(Data excerpts)
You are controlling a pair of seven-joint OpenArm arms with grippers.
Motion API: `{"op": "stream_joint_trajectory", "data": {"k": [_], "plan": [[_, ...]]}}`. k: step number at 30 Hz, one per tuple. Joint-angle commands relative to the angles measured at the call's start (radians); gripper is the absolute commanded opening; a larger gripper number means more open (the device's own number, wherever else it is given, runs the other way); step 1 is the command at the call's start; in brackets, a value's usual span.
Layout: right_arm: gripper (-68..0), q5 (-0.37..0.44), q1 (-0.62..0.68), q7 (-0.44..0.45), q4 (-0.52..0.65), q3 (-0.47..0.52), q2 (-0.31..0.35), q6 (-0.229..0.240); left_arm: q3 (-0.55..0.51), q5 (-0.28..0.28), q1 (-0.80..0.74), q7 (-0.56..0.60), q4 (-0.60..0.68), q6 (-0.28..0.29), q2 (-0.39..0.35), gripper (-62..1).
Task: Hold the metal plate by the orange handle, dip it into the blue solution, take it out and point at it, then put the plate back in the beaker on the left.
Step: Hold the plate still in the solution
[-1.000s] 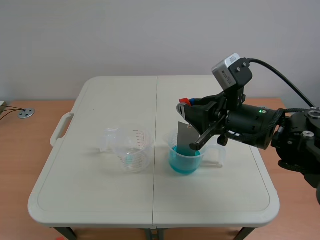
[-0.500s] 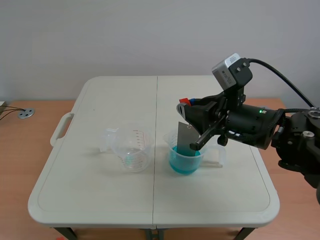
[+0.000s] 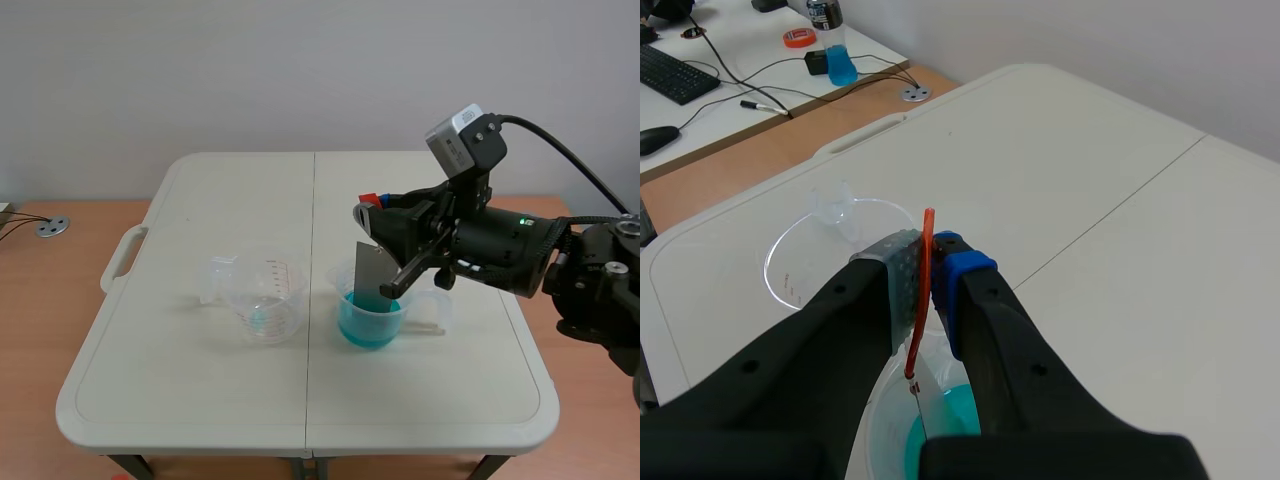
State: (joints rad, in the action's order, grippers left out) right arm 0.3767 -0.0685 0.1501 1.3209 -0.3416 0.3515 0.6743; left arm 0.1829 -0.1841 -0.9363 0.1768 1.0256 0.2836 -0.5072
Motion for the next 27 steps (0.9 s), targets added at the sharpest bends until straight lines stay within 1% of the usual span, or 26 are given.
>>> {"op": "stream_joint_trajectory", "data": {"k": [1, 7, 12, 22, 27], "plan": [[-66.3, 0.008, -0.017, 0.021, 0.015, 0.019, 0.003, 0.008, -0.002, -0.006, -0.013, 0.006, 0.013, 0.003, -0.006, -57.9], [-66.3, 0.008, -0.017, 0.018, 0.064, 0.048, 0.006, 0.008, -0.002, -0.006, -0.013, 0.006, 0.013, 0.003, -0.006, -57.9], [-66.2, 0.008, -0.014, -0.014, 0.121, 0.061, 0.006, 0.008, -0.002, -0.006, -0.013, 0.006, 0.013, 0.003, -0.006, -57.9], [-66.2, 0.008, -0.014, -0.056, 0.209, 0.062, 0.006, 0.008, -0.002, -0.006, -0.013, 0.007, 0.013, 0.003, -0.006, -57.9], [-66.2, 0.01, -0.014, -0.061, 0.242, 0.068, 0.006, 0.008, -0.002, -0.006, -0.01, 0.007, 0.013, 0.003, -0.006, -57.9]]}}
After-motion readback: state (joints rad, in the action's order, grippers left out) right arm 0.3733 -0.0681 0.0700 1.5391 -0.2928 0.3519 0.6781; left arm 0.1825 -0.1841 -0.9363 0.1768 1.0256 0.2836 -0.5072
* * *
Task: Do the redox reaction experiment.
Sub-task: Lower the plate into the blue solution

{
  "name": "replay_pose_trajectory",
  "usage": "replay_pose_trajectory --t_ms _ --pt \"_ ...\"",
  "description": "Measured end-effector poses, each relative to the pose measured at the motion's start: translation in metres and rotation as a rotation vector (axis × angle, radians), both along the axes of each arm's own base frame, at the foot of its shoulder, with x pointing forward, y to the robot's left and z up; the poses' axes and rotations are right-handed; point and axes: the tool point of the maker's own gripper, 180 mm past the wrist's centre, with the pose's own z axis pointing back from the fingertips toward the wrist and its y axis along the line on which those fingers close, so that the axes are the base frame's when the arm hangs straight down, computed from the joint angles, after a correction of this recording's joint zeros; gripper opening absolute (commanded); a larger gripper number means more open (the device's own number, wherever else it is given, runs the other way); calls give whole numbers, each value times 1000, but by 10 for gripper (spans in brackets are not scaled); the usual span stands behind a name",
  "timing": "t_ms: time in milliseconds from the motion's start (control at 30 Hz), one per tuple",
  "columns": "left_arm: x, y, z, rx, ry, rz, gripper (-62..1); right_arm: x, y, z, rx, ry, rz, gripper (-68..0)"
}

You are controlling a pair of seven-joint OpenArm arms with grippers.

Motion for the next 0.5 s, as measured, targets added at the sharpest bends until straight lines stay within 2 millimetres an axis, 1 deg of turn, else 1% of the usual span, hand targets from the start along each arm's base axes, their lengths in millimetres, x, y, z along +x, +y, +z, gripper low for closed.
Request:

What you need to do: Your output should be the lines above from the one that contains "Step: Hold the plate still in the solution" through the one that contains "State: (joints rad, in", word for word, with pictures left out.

Output of the exercise:
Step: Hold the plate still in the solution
[-1.000s] 
[-0.500s] 
[+0.000s] 
State: (joints rad, in the action's order, grippers left out) right arm 0.3767 -0.0685 0.1501 1.3209 -0.3416 0.3515 0.6743; left arm 0.1829 -0.1841 -0.9363 0.1768 1.0256 0.2836 -0.5072

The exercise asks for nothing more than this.